• Question: how many tests did it take to discover gravity?

    Asked by to Aimee, Chris, Dave, Greig, Laurence on 13 Jun 2014. This question was also asked by .
    • Photo: Dave Jones

      Dave Jones answered on 13 Jun 2014:


      Gravity wasn’t ever really discovered, it was always there and people had always understood that things fall. Just it wasn’t always understood. Three main people contributed massively to understanding gravity: Galileo Galilei, Sir Isaac Newton and Albert Einstein.
      Galileo was the first to show that the rate objects fall doesn’t depend on how heavy they are. He did lots of experiments rolling cannon balls down inclined tracks and even throwing them off the tower of Pisa! They repeated one of his experiments on the Moon during the Apollo 15 mission and they recorded it! https://www.youtube.com/watch?v=KDp1tiUsZw8
      Sir Isaac Newton was maybe even more important. He found a mathematical way to explain how gravity works and that is fundamental in science (or physics at least).
      Finally, Einstein showed how gravity works in very extreme cases, like things moving really quickly or with extremely massive objects, and how gravity affects beams of light.

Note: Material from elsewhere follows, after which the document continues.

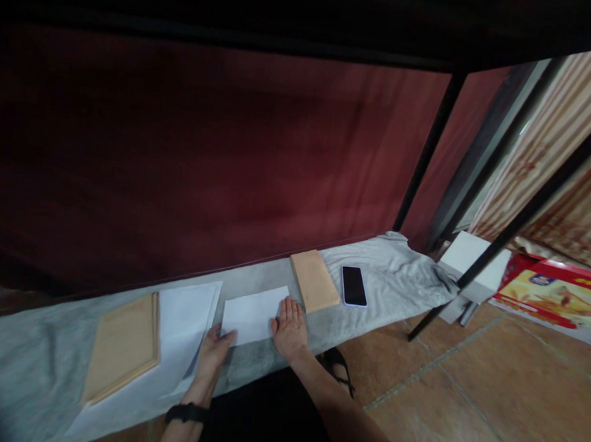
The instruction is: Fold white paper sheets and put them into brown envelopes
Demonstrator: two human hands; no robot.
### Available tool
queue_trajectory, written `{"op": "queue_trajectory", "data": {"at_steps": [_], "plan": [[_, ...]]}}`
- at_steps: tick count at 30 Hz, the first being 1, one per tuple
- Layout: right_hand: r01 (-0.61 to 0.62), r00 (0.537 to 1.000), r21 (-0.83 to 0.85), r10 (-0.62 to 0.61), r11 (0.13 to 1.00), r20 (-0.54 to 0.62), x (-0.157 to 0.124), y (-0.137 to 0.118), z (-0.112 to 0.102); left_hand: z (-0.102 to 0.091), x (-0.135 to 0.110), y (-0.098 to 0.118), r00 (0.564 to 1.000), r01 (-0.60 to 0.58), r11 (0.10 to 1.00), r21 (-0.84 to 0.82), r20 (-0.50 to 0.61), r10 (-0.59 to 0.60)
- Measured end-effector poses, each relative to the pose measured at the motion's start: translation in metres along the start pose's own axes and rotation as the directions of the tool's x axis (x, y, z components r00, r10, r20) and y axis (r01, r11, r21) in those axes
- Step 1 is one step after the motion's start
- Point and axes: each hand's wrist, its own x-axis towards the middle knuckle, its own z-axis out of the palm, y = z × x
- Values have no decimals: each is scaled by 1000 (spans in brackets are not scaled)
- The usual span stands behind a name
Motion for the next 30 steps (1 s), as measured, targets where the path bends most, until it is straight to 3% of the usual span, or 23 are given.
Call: {"op": "queue_trajectory", "data": {"at_steps": [5,7,9,12,14,16,19,22,26,30], "plan": [[161,985,143,-169,977,44,-10,-10,-21,3,-8,19,999,45,992,-117,3,-45],[272,956,221,-289,936,46,-14,-22,-32,4,-15,38,999,29,987,-160,22,-25],[313,942,292,-334,904,25,-13,-36,-42,4,-24,63,996,1,968,-252,87,22],[123,991,498,-137,859,-9,0,-53,-57,2,-34,96,987,-20,928,-372,141,78],[-53,998,672,64,738,9,12,-58,-66,1,-37,103,990,31,909,-415,140,30],[-170,975,829,215,532,62,21,-60,-72,1,-37,96,987,119,928,-352,140,-74],[-209,942,957,303,202,142,22,-57,-70,7,-39,70,956,246,936,-252,225,-190],[-240,918,971,325,-1,228,12,-50,-58,17,-42,46,936,294,899,-325,288,-202],[-453,853,891,272,-36,445,0,-37,-44,24,-35,31,969,195,941,-278,202,-142],[-576,803,817,169,-25,571,-14,-22,-43,17,-14,20,985,-118,991,65,136,108]]}}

    • Photo: Laurence Perreault Levasseur

      Laurence Perreault Levasseur answered on 14 Jun 2014:


      Like Dave said, gravity has been around for much longer than humans have, and I don’t know about you, but for me it took only a couple of attempts at walking and falling face ahead when I was few months old to discover that gravity exist. So I think your question is not really about discovering that if I drop a pen it’ll fall on the ground or if I try to walk on a wire there’s a good chance I’ll get hurt (well, I’m not very good at that stuff), but more about discovering WHY things fall to the ground.

      Like Dave said, this happened in many different steps. First a lot of people (like Galileo, Keppler, Newton…) tried to understand HOW things fall to Earth, or HOW planets turn around the sun. That means finding things like heavy and light things fall to the ground as quickly as each other, but also (and more importantly) the mathematical equations they obey as they fall. So, for example, Newton discovered that planets turn around the sun following a curve called an ellipse.

      That worked great. People used these equations for more than 200 years. But people still didn’t understand WHY gravity works like this, WHY objects obey those mathematical equations. That’s where Einstein come in. His theory of general relativity proposed an explanation that answers this WHY question. And the amazing thing is that his theory makes predictions very similar to Newton’s for things on the Earth, or the orbits of the planets, but made slightly different predictions in very specific cases where gravity is VERY strong.

      The thing is that people didn’t believe Einstein’s theory straight from the start. It had to make predictions and be tested for people to buy that Einstein’s ideas were correct. There are few important such tests, but even today some scientists spend their lives designing more such tests. (The thing is, actually, you can never completely prove a theory right, you can only prove it wrong…)

      Here are some of those tests that made scientists over time think Einstein was correct:
      1) Mercury’s orbit doesn’t quite follow an ellipse, and at the time no one knew why, people even thought there might me a new planet very close to the sun (which we know now isn’t correct). General relativity explains why.
      2) A clock runs slightly faster when it’s on a plane or in orbit than when it’s on the ground. GPS have to take this into account to work properly!! (I find this absolutely mind-blowing!!!)
      3) VERY strong gravity is strong enough to bend a ray of light (!!). That gives rise to something called ‘gravitational lensing’, which looks like: http://apod.nasa.gov/apod/ap111221.html
      The blue arc is a normal background galaxy, it’s just been completely deformed by the gravity of the central yellow galaxy.
      4) General relativity also predicts that the Universe is expanding, but I’m not sure I’d call this a test.
      5) It predicts that two extremely massive stars or black holes orbiting close to each other will emit something called gravitational radiation, and this will cause them to inspiral toward each other with time. That has been tested to insane accuracy with more than 30 years of observations!
      6) a lot more…

    • Photo: Aimee Hopper

      Aimee Hopper answered on 15 Jun 2014:


      Gravity exist if there is mass. As far as we know it always has, and always will, exist in our universe as we know it.

      I think the real question here is why did it take so long for people to try and understand gravity…?

    • Photo: Greig Cowan

      Greig Cowan answered on 16 Jun 2014:


      In some sense, we have always known about gravity: if you drop something it will fall to the floor. The link between the mass of the planets and the strength of the gravitational field was first described by great scientists such as Newton and Kepler as they tried to understand the interactions that they could observe in the solar system. Einstein took this knowledge to a new level when he introduced the concept of “relativity”, that linked how objects move and accelerate with the idea of gravitational attraction. These concepts are really important today in science since we using the fact that gravity can bend the path of light to map out the distribution of matter in the galaxy. It’s also important for navigation as the equations that Einstein wrote down are basically used in the GPS system to correct for the effect that the time measured by the satellites orbiting the Earth is a tiny bit different to the time measured on Earth.